The hot stone bowl gave the rice on the bottom of the bowl a nice crispy char. This was actually a very good albap, a type of dolsot bimbimbap, with each bite filled with popping fish roe. Service was friendly and unobtrusive and they asked if I wanted more miso soup or banchan with my meal.
I was impressed enough with my first visit that i decided to come back a week later to try some other dishes. First up was the Deep-Fried Veggie Dumplings ($6.99). These hot pockets had a thin and crisp skin and were served with a soy dipping sauce.
I figured that I had to try their Soft Tofu Soup ($11.99) since this was a sundubu restaurant. I opted for the regular spice level since I can’t really handle what Koreans consider as “spicy”. Inside the hot bowl were five shell-on shrimp, plump clams, and plenty of silken tofu.
They give you a raw egg on the side which you can crack into the soup. I was a bit concerned that I’d wind up breaking the egg and making a mess but I managed to get it all in the bowl.
This dish also comes with a hot stone bowl of rice known as Noo Roong Ji or burnt rice. After developing a crispy coating, most of the rice is removed and the remaining crispy bits are left in the bowl. You’re supposed to pour hot liquid in the bowl and mix it with the crispy rice to form a soup that you have at the end of your meal to aid digestion. I think it’s a bit of an acquired taste as there is literally no flavour to this rice soup (and it’s not like creamy congee). Plus, the soup defeats the crispiness of the rice that I actually do enjoy.
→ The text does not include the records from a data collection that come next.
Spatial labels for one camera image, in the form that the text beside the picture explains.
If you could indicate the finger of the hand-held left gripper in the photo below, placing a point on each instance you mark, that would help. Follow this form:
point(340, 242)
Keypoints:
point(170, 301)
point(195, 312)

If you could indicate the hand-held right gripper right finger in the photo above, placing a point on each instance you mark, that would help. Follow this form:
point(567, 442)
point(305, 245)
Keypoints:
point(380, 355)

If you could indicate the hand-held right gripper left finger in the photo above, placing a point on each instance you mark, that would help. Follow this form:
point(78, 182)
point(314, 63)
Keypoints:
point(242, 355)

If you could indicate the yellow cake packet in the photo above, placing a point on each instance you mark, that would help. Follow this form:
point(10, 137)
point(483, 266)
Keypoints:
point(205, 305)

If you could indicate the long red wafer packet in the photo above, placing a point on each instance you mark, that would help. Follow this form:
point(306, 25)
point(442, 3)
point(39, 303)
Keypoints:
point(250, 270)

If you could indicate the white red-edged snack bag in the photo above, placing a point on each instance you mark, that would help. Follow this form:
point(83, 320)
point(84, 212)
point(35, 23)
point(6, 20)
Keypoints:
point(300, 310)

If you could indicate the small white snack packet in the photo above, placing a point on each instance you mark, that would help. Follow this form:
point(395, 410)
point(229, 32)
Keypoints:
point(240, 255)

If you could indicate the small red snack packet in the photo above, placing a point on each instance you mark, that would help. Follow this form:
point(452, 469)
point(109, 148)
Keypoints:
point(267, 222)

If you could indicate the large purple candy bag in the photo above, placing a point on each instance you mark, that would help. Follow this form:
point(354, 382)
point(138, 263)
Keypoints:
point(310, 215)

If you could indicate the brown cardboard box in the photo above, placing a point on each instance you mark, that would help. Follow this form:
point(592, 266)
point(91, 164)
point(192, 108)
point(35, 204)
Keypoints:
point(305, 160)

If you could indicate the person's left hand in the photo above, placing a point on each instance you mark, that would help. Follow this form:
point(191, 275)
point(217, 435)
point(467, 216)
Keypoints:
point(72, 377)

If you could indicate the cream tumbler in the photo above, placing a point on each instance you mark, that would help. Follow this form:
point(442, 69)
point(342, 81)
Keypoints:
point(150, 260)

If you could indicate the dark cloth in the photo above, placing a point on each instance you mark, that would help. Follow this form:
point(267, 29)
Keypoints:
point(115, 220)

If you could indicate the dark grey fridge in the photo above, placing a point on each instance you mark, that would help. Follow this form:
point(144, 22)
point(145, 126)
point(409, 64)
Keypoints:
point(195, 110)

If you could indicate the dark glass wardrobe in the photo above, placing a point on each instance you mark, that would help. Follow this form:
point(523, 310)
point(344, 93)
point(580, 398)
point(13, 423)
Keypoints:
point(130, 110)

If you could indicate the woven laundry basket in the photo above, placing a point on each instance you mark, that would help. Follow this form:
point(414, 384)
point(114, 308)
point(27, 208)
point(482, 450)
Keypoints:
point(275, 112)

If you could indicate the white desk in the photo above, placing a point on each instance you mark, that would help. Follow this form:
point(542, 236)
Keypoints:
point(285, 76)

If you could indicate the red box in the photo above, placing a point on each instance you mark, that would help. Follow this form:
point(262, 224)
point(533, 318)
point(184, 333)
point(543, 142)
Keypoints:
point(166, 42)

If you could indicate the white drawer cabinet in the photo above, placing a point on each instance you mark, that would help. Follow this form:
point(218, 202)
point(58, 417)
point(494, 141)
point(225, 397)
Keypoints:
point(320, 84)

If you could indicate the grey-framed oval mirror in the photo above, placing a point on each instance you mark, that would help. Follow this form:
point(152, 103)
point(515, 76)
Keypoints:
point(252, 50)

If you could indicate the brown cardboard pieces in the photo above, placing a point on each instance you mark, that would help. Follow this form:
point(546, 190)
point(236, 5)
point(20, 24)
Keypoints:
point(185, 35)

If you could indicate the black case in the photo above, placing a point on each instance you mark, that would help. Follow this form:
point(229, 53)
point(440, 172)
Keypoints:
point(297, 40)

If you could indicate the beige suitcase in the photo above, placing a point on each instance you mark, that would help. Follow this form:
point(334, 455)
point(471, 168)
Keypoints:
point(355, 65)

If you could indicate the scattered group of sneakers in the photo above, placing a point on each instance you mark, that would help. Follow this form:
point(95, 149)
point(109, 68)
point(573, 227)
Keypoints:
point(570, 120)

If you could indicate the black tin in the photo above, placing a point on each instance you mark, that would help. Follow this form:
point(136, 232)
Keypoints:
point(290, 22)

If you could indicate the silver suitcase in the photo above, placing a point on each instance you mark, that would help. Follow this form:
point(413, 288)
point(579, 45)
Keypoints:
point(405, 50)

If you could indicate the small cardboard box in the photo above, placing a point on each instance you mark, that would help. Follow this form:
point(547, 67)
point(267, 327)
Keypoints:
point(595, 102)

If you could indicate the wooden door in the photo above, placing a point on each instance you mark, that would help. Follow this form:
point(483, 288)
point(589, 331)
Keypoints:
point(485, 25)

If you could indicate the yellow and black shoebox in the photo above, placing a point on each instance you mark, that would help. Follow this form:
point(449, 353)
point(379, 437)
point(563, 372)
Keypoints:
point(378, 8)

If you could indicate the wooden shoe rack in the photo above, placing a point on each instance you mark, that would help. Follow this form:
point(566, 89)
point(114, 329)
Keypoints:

As for the tofu soup, the combination of spice and molten tofu kept my tummy warm for hours. Definitely a cold-weather comfort dish.
I decided to make it three weeks in a row and came back for a revisit to try their Japchae ($15.99) with sticky yam noodles and seafood (you have the option of what kind of noodle you want and the topping).
My seafood japchae came with chopped shrimp, octopus, and clams (similar to what you would find in their tofu soup dishes. While the noodles had the expected chewy texture that you’d expect for japchae, I found that the seafood was overcooked and a bit rubbery. Perhaps their chicken or pork versions would be a better option.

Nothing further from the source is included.